====== EXTRACTED ENTRIES ======

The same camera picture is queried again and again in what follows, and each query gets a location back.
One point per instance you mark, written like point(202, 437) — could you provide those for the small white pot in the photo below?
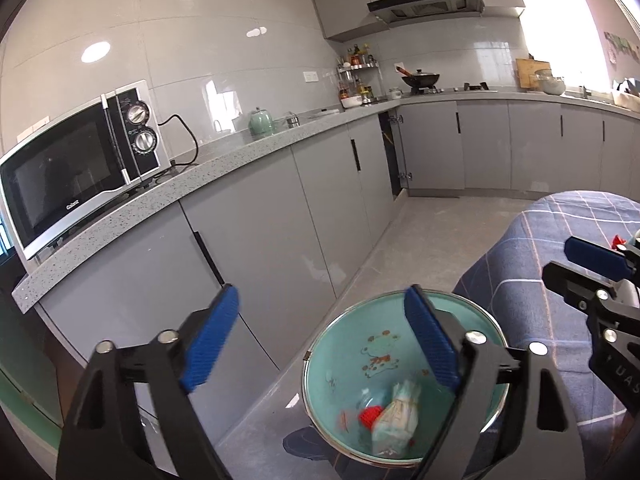
point(395, 93)

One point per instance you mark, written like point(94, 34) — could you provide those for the red plastic wrapper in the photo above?
point(619, 241)

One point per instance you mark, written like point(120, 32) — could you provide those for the metal spice rack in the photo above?
point(360, 70)

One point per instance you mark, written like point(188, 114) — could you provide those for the white bowl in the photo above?
point(351, 102)

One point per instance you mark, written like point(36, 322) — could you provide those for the crumpled plastic wrapper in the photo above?
point(395, 417)

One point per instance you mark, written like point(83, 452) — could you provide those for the gas stove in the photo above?
point(475, 87)

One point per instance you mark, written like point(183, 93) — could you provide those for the blue plaid tablecloth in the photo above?
point(525, 260)

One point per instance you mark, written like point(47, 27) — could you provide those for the small metal pot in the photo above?
point(292, 120)

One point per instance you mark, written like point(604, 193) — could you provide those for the black range hood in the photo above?
point(425, 5)

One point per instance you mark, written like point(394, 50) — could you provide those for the teal enamel basin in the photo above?
point(350, 340)

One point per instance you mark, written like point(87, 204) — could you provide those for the white wall socket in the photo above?
point(310, 76)

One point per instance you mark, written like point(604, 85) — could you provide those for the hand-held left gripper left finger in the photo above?
point(210, 345)

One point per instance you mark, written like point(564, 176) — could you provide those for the red bottle cap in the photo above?
point(370, 416)

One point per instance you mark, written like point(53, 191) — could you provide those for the metal mixing bowl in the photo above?
point(550, 85)

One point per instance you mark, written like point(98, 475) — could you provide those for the grey kitchen counter cabinets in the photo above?
point(280, 210)

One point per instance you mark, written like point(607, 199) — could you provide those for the bright window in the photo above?
point(560, 25)

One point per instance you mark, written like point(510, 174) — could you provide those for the green glass jar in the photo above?
point(261, 122)

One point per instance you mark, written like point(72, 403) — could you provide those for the black wok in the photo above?
point(422, 80)

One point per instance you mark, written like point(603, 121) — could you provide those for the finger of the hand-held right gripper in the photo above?
point(570, 280)
point(595, 254)

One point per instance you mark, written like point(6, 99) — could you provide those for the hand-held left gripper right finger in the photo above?
point(430, 345)

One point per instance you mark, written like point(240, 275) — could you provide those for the metal faucet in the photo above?
point(585, 91)

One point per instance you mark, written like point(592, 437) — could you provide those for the silver black microwave oven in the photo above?
point(65, 180)

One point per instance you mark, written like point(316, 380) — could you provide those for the wooden cutting board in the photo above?
point(525, 72)

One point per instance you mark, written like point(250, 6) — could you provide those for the white plastic bag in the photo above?
point(627, 95)

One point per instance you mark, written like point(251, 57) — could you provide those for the hanging cloths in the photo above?
point(622, 45)

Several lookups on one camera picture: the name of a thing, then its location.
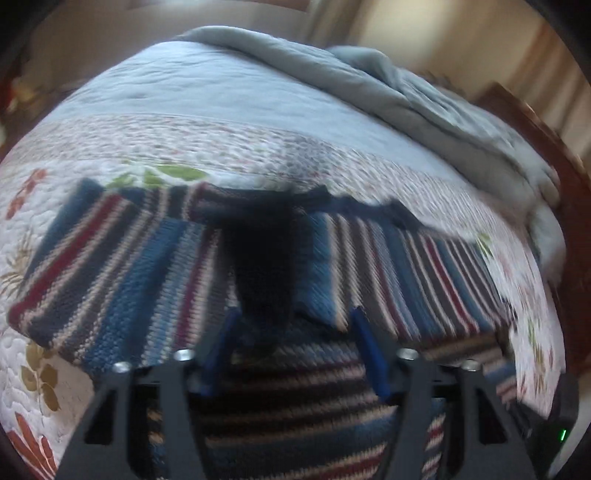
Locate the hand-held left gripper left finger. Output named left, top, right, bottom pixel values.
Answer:
left=55, top=308, right=243, bottom=480

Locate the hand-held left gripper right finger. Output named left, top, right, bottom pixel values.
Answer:
left=350, top=306, right=539, bottom=480

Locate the striped knit sweater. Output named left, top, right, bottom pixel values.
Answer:
left=8, top=178, right=532, bottom=480

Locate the floral quilted bedspread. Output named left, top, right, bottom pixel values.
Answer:
left=0, top=39, right=568, bottom=480

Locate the grey comforter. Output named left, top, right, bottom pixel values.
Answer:
left=178, top=25, right=568, bottom=282

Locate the wooden headboard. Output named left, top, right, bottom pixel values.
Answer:
left=475, top=82, right=591, bottom=386

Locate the beige curtain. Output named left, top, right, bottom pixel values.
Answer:
left=503, top=25, right=591, bottom=155

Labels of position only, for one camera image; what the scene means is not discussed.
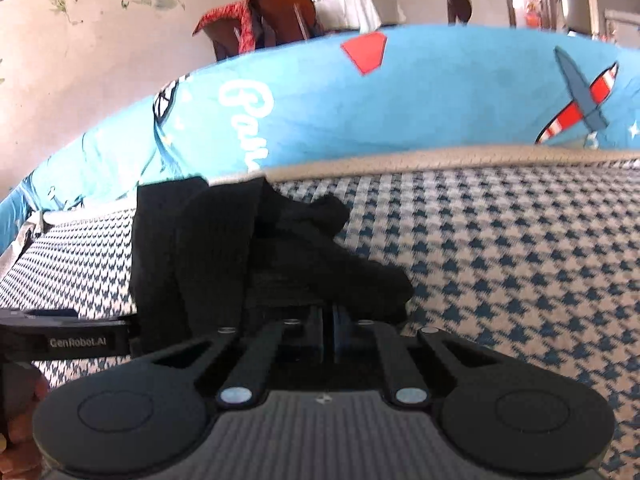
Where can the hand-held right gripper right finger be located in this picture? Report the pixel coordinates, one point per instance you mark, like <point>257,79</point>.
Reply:
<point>342,335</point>

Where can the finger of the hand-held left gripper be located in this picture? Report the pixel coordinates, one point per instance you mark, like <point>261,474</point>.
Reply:
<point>124,335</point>

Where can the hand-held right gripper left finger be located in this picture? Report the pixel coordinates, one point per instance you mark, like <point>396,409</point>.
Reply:
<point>316,335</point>

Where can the plain black garment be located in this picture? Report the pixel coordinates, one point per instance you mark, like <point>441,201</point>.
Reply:
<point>200,260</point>

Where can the person's left hand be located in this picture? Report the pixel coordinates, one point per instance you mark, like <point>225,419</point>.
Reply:
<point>17,440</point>

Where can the houndstooth seat cover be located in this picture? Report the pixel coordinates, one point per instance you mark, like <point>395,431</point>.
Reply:
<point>500,260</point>

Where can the blue printed sofa cover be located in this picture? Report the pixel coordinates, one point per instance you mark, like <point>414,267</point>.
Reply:
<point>400,100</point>

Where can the brown wooden chair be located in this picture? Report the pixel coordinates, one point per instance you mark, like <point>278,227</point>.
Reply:
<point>222,40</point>
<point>285,10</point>

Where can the white tablecloth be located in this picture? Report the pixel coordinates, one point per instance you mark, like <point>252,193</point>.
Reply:
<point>350,10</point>

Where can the red patterned cloth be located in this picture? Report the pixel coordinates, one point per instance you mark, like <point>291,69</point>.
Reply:
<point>232,12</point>

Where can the dark chair back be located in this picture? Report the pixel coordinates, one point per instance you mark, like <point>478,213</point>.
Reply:
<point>457,5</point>

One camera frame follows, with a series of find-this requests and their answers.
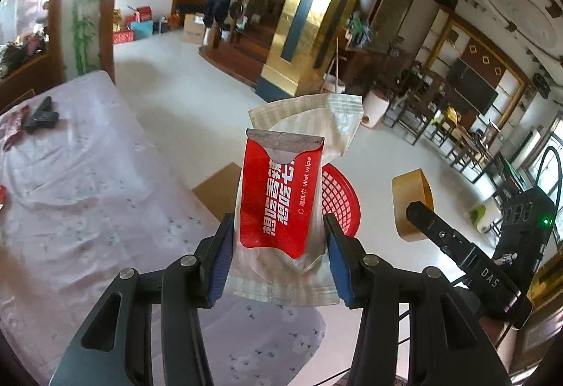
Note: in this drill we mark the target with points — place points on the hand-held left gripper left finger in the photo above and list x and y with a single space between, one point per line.
219 265

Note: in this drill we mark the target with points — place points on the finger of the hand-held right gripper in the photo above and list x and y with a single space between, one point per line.
442 232

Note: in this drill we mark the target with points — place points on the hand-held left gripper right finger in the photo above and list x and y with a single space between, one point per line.
339 269

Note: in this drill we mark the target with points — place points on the tan tape roll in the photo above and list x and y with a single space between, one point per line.
409 201

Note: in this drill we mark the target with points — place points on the red plastic basket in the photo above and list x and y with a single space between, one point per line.
341 197

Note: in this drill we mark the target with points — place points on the red wet wipe packet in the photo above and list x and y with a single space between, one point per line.
272 201

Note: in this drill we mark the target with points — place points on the striped plastic bag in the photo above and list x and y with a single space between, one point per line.
308 122

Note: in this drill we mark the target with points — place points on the green plastic stool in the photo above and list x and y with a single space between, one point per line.
478 216

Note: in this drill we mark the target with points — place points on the flat cardboard box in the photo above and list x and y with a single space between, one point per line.
215 192

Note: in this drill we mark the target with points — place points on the dark wooden chair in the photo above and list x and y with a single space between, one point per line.
448 133
415 109

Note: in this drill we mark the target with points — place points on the yellow bag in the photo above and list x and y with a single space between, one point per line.
449 114

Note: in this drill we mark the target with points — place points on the pale floral tablecloth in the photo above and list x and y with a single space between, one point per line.
110 192

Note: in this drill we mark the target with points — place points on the white plastic barrel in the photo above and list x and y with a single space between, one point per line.
376 109

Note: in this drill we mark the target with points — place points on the black television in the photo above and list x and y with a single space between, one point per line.
473 84

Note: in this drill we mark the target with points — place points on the dark wooden cabinet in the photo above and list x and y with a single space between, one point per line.
374 69

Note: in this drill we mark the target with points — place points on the white plastic bucket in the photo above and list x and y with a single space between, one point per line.
330 83

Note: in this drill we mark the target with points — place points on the wooden broom stick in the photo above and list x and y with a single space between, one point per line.
336 60

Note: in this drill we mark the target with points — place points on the wooden staircase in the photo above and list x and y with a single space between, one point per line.
246 51

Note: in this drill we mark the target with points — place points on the small red wrapper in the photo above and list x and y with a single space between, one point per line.
1 197

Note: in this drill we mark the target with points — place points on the small black object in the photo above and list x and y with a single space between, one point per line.
42 115

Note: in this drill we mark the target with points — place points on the ceiling plaster medallion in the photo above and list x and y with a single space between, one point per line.
514 3

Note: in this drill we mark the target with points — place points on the open cardboard box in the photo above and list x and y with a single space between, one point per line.
193 29

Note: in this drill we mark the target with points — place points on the long red wrapper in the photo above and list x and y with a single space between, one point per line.
15 126

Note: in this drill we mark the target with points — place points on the red gift box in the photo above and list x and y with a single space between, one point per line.
123 36
144 14

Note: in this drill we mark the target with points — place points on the blue gift bag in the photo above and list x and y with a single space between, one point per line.
141 29

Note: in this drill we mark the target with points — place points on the golden pillar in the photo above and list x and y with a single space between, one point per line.
316 7

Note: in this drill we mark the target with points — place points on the golden ornament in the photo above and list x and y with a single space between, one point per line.
117 20

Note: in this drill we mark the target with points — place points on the bamboo painted glass partition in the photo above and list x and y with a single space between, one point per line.
83 16

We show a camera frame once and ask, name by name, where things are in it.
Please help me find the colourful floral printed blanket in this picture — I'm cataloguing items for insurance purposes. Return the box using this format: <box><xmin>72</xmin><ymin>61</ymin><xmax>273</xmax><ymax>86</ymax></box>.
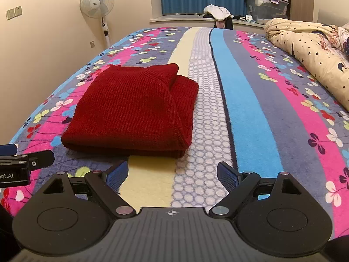
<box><xmin>0</xmin><ymin>26</ymin><xmax>349</xmax><ymax>239</ymax></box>

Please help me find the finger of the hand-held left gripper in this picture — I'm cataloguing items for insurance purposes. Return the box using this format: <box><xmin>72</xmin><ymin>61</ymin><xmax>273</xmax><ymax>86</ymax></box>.
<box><xmin>0</xmin><ymin>143</ymin><xmax>19</xmax><ymax>157</ymax></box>
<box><xmin>27</xmin><ymin>150</ymin><xmax>55</xmax><ymax>169</ymax></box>

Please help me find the white standing fan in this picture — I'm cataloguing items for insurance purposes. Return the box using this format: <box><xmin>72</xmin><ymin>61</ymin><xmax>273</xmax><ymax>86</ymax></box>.
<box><xmin>80</xmin><ymin>0</ymin><xmax>114</xmax><ymax>48</ymax></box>

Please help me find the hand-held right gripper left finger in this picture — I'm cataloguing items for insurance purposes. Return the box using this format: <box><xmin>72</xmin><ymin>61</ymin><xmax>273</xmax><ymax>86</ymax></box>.
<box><xmin>41</xmin><ymin>160</ymin><xmax>137</xmax><ymax>219</ymax></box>

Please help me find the cream star print quilt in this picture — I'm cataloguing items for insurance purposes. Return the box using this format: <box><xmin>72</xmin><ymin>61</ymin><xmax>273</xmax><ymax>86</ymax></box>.
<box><xmin>264</xmin><ymin>18</ymin><xmax>349</xmax><ymax>90</ymax></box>

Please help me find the red knit sweater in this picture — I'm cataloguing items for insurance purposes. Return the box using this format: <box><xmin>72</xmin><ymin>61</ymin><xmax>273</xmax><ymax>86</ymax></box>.
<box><xmin>61</xmin><ymin>63</ymin><xmax>199</xmax><ymax>159</ymax></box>

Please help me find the white clothes pile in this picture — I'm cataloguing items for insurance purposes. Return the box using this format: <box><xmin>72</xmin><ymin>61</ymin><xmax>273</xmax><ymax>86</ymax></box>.
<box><xmin>204</xmin><ymin>4</ymin><xmax>234</xmax><ymax>21</ymax></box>

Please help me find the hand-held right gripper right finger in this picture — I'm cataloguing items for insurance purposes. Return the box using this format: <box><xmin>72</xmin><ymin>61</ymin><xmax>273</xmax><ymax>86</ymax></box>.
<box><xmin>208</xmin><ymin>162</ymin><xmax>301</xmax><ymax>217</ymax></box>

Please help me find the dark garment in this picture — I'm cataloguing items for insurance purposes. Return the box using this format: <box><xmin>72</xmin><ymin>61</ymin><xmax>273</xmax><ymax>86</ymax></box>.
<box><xmin>213</xmin><ymin>17</ymin><xmax>235</xmax><ymax>30</ymax></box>

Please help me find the clear plastic storage box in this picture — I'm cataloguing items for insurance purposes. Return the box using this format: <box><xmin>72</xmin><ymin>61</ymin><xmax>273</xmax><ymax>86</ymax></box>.
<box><xmin>245</xmin><ymin>0</ymin><xmax>289</xmax><ymax>25</ymax></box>

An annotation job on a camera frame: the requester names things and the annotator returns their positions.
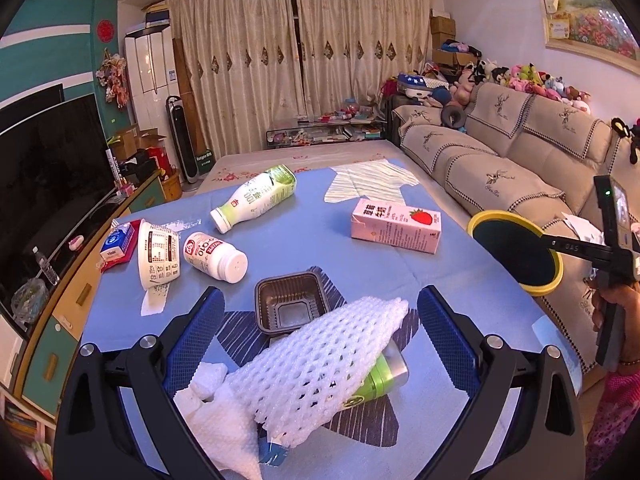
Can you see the clear plastic wrapper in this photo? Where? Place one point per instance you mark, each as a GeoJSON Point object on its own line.
{"type": "Point", "coordinates": [182, 225]}

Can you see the blue star-print cloth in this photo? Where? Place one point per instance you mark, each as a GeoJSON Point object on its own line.
{"type": "Point", "coordinates": [350, 270]}

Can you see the framed flower painting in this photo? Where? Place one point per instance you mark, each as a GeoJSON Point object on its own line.
{"type": "Point", "coordinates": [595, 15]}

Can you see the white foam net sleeve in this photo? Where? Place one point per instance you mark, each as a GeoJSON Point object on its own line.
{"type": "Point", "coordinates": [310, 370]}

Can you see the row of plush toys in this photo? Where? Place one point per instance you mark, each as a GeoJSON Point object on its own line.
{"type": "Point", "coordinates": [525, 80]}

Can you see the red box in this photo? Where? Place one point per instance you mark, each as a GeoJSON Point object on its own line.
{"type": "Point", "coordinates": [159, 160]}

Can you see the crumpled clear plastic bag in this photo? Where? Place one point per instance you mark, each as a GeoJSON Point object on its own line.
{"type": "Point", "coordinates": [29, 300]}

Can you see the open cardboard box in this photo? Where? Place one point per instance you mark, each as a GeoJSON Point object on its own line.
{"type": "Point", "coordinates": [130, 140]}

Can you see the person's right hand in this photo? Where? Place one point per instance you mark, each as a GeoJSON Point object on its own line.
{"type": "Point", "coordinates": [632, 320]}

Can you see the black plastic tray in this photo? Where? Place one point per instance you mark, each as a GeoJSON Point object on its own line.
{"type": "Point", "coordinates": [290, 305]}

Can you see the hanging artificial flower decoration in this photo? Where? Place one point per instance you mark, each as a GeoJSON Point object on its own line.
{"type": "Point", "coordinates": [114, 77]}

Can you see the round red wall decoration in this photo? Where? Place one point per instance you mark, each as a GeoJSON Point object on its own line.
{"type": "Point", "coordinates": [105, 30]}

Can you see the pink strawberry milk carton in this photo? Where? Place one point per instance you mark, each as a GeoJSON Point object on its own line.
{"type": "Point", "coordinates": [395, 227]}

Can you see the white printed paper bowl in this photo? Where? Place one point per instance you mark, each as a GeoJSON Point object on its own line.
{"type": "Point", "coordinates": [157, 255]}

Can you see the clear water bottle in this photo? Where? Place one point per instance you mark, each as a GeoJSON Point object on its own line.
{"type": "Point", "coordinates": [46, 266]}

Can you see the red flat packet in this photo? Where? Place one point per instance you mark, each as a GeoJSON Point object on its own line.
{"type": "Point", "coordinates": [131, 247]}

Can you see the small blue white carton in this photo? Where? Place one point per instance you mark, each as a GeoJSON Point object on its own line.
{"type": "Point", "coordinates": [117, 244]}

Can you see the green white milk bottle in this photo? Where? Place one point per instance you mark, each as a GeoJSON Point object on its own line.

======

▶ _WHAT NEEDS TO BE DONE_
Check each line of the entries above, and show every one holding the word "their".

▶ _WRITTEN RESPONSE_
One camera frame follows, with a series of find-this requests and their answers.
An annotation job on a camera frame: the requester names things and the annotator returns their positions.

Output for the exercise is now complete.